Merci du conseil ! A vrai dire j’avais déjà inscrit le Chenaillet dans mon interminable Liste des Envies, moins pour les pillow lavas (j’ai la chance d’avoir des attaches familiales dans les Côtes d’Armor, où il est également possible d’en voir) que pour d’autres formations qui ont l’air fascinantes : variolites "in situ", serpentinite etc.
J’ai dans l’idée que si je finis par trouver l’occasion d’y aller, le programme rando du jour devra accommoder de larges pauses contemplatives...

Pour la géologie tu peux aussi au départ de Montgenèvre aller au Mont Chenaillet. C’est un site géologique reconnu pour son ophiolite, il me semble qu’il y a un circuit géologique d’ailleurs.
Tu peux voir des Pillow lava, ils se forment uniquement lors d’éruption volcanique sous marine donc pas si commun que ça dans trouver des beaux en surface. A priori au Mont Chenaillet c’est les plus remarquables des Alpes.

Un lien peut être utile pour les curieux
svt.ac-versailles.fr/?brev...

Merci pour les retours !
@BA42 : c’est pourtant vrai que je n’y connais pas grand-chose en géologie, la preuve : c’est geol-alp qui m’a apporté toutes les réponses, comme souvent. Par contre c’est effectivement un sujet qui m’intéresse, et j’espère toujours que je vais finir par m’améliorer...
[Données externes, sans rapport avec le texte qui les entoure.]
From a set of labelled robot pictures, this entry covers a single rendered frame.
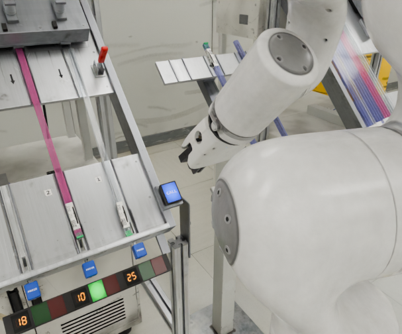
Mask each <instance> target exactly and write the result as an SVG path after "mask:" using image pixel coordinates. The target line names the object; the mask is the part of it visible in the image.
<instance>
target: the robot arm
mask: <svg viewBox="0 0 402 334"><path fill-rule="evenodd" d="M287 4H288V14H287V23H286V28H285V29H284V28H270V29H268V30H265V31H264V32H263V33H262V34H260V36H259V37H258V38H257V39H256V41H255V43H254V44H253V45H252V47H251V48H250V49H249V51H248V52H247V54H246V55H245V57H244V58H243V59H242V61H241V63H239V65H238V67H237V68H236V69H235V71H234V72H233V74H232V75H231V77H230V78H229V79H228V81H227V82H226V84H225V85H224V86H223V88H222V90H220V92H219V94H218V95H217V96H216V98H215V99H214V101H213V102H212V104H211V105H210V107H209V111H208V112H209V115H208V116H206V117H205V118H204V119H203V120H202V121H201V122H200V123H199V124H198V125H197V126H196V127H195V128H194V129H193V130H192V131H191V132H190V133H189V134H188V136H187V137H186V139H185V140H184V142H183V144H182V146H181V148H183V149H185V148H187V149H186V150H184V151H183V152H182V153H181V154H180V155H179V156H178V157H179V160H180V162H181V163H182V162H187V165H188V167H189V169H190V170H191V171H192V173H193V174H196V173H200V172H201V171H202V170H203V169H204V168H205V167H206V166H210V165H212V164H216V163H219V162H224V161H226V160H229V161H228V162H227V164H226V165H225V167H224V168H223V170H222V172H221V173H220V175H219V177H218V180H217V183H216V185H215V189H214V192H213V193H212V195H211V201H212V204H211V215H212V221H211V224H212V227H213V229H214V230H215V234H216V237H217V240H218V242H219V245H220V246H219V248H220V250H221V252H222V254H224V255H225V257H226V259H227V261H228V263H229V264H230V266H231V268H232V269H233V270H234V272H235V274H236V275H237V276H238V278H239V279H240V281H241V282H242V283H243V284H244V285H245V286H246V288H247V289H248V290H249V291H250V292H251V294H252V295H253V296H254V297H255V298H256V299H258V300H259V301H260V302H261V303H262V304H263V305H264V306H266V307H267V308H268V309H269V310H270V311H271V312H272V318H271V323H270V333H269V334H400V332H399V322H398V319H397V316H396V313H395V310H394V308H393V306H392V304H391V302H390V301H389V300H388V298H387V297H386V296H385V294H384V293H383V292H382V291H381V290H380V289H379V288H377V287H376V286H375V285H373V284H372V283H371V282H369V280H375V279H379V278H385V277H389V276H395V275H399V274H402V0H361V4H362V14H363V19H364V24H365V26H366V30H367V32H368V35H369V37H370V38H371V40H372V42H373V44H374V46H375V48H376V49H377V51H378V52H379V53H380V54H381V55H382V56H383V58H384V59H385V60H386V61H387V62H388V63H389V65H390V66H391V67H392V68H393V69H394V70H395V71H396V74H397V79H398V94H397V101H396V104H395V108H394V110H393V112H392V114H391V115H390V117H389V119H388V120H387V121H386V122H385V123H384V124H383V125H381V126H378V127H366V128H359V129H345V130H338V131H325V132H317V133H305V134H299V135H290V136H285V137H278V138H274V139H268V140H263V141H260V142H257V143H255V144H252V145H250V146H247V147H246V148H245V146H246V145H247V144H248V143H249V142H251V141H252V140H254V139H255V138H256V137H257V136H258V135H259V134H260V133H261V132H262V131H263V130H264V129H265V128H266V127H267V126H268V125H269V124H270V123H271V122H272V121H273V120H274V119H275V118H276V117H278V116H279V115H280V114H281V113H282V112H283V111H284V110H285V109H286V108H287V107H289V106H290V105H291V104H292V103H293V102H295V101H297V100H298V99H300V98H301V97H303V96H304V95H306V94H308V93H309V92H311V91H312V90H313V89H315V88H316V87H317V86H318V85H319V83H320V82H321V81H322V79H323V78H324V76H325V74H326V72H327V70H328V68H329V66H330V63H331V62H332V59H333V56H334V53H335V52H336V49H337V46H338V43H339V41H340V37H341V35H342V31H343V29H344V24H345V21H346V14H347V0H287Z"/></svg>
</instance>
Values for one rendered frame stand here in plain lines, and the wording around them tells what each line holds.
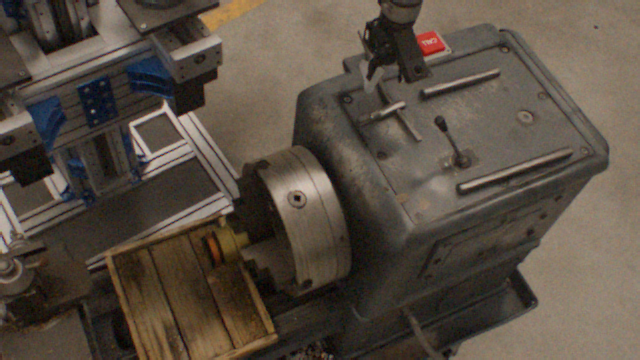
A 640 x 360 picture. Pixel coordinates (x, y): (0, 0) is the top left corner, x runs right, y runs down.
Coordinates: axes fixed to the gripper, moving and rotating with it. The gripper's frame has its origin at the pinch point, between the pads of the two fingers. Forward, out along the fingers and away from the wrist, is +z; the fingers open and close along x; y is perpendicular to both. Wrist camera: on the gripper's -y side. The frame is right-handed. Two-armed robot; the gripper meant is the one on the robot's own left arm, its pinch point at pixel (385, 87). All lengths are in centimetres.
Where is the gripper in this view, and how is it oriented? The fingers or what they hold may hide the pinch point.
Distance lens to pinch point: 145.1
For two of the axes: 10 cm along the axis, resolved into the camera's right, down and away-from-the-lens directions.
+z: -1.0, 5.3, 8.4
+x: -9.0, 3.2, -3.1
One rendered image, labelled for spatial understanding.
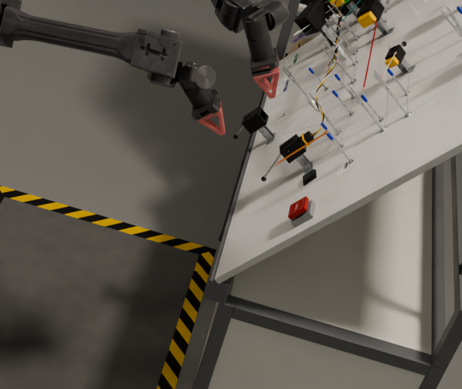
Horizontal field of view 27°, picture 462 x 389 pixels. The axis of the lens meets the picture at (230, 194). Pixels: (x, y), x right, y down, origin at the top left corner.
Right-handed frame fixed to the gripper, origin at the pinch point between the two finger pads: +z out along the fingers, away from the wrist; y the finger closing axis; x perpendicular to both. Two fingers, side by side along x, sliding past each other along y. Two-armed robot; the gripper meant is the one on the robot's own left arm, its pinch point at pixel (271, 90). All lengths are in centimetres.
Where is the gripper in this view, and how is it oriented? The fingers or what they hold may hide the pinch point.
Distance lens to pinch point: 243.5
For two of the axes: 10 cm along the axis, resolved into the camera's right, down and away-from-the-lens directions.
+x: -9.7, 2.0, 1.4
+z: 2.4, 8.6, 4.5
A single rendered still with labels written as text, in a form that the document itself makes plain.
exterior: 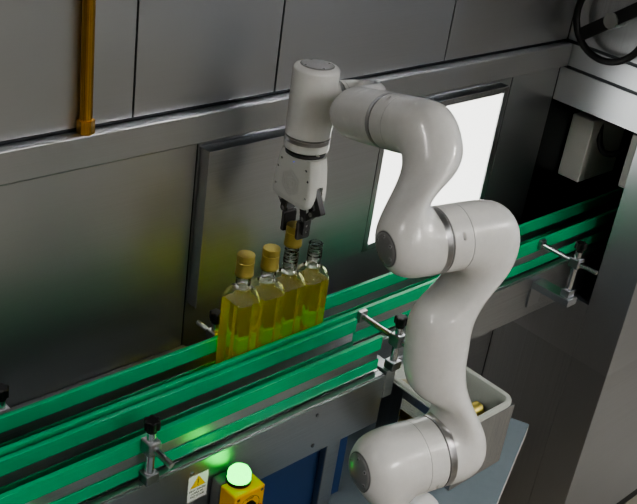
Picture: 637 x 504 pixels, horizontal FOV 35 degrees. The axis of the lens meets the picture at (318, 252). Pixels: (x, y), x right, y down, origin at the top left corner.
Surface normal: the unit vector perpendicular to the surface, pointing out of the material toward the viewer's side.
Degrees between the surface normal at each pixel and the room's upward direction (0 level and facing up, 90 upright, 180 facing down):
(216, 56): 90
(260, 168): 90
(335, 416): 90
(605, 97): 90
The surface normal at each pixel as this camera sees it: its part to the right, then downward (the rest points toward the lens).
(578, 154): -0.73, 0.24
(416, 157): -0.71, -0.20
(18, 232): 0.67, 0.43
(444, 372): 0.16, 0.47
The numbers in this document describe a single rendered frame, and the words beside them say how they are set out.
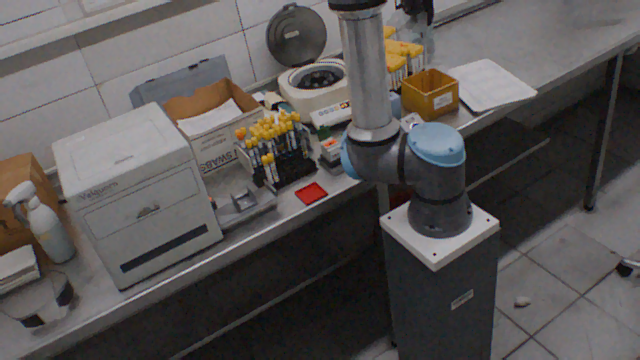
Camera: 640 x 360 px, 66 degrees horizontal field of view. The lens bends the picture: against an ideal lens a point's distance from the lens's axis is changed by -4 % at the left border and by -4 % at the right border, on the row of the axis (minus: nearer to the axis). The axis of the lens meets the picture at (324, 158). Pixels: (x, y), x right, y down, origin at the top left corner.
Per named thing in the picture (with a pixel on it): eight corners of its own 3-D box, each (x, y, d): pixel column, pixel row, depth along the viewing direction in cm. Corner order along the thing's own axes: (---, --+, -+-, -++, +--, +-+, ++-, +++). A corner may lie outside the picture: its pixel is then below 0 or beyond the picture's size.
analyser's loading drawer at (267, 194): (208, 238, 127) (202, 222, 124) (199, 224, 132) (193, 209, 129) (279, 202, 135) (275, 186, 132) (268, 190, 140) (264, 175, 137)
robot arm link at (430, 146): (461, 203, 108) (461, 150, 100) (399, 197, 113) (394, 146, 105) (469, 169, 117) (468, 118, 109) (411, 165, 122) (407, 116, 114)
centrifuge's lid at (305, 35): (260, 13, 167) (254, 10, 174) (278, 83, 179) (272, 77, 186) (320, -5, 172) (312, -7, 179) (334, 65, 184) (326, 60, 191)
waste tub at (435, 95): (426, 123, 158) (425, 95, 152) (401, 107, 168) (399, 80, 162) (460, 108, 162) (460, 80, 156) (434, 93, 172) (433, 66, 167)
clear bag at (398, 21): (407, 63, 194) (404, 16, 183) (371, 55, 205) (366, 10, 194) (443, 37, 208) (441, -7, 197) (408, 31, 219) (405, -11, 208)
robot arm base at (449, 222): (485, 223, 115) (486, 189, 110) (427, 247, 112) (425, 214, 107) (450, 188, 127) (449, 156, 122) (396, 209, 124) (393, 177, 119)
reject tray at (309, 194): (306, 206, 135) (306, 203, 134) (294, 193, 140) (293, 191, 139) (328, 194, 137) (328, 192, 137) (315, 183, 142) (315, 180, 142)
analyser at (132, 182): (119, 293, 119) (63, 196, 102) (97, 232, 139) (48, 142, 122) (234, 234, 130) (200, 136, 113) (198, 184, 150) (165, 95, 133)
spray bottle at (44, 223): (48, 275, 128) (0, 204, 114) (45, 255, 134) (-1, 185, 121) (79, 260, 131) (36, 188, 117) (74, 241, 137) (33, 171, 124)
En tous cas je suis contente si cette sortie met en valeur une facette un peu différente du Vieux Chaillol : c’était le but (à mon sens c’est l’un des charmes du format "multi-contributeurs" d’Altituderando).

@Hereme : merci pour les liens ! Je n’ai pas encore tout lu mais ça a l’air très intéressant.

#23 Swertie : Liste Rouge UICN de la Flore menacée de France : préoccupation mineure.
Espèce pour laquelle le risque de disparition de métropole est faible.
Tendance d’évolution en France : diminution.

Espèce protégée en Aveyron (30 décembre 2004), Champagne-Ardennes (8 février 1988), Rhones-Alpes (4 décembre 1990), Auvergne (30 mars 1990) (Bourgogne (27 mars 1992).

Tu ne t’y connais pas qu’en géologie... en botanique aussi !
Texte très intéressant et belles photos, merci du partage...

Salut michel.
Pour moi c’est pareil !
Et quand tu lis l’auteure sur une précédente sortie (Roche Château) :
"Je regrette d’être aussi médiocre en géologie."
...

J’y suis monté deux fois, pourtant à lire ce récit, j’avais l’impression de découvrir un sommet inconnu !
Un regard intéressant qui met en exergue notre ignorance de la géologie.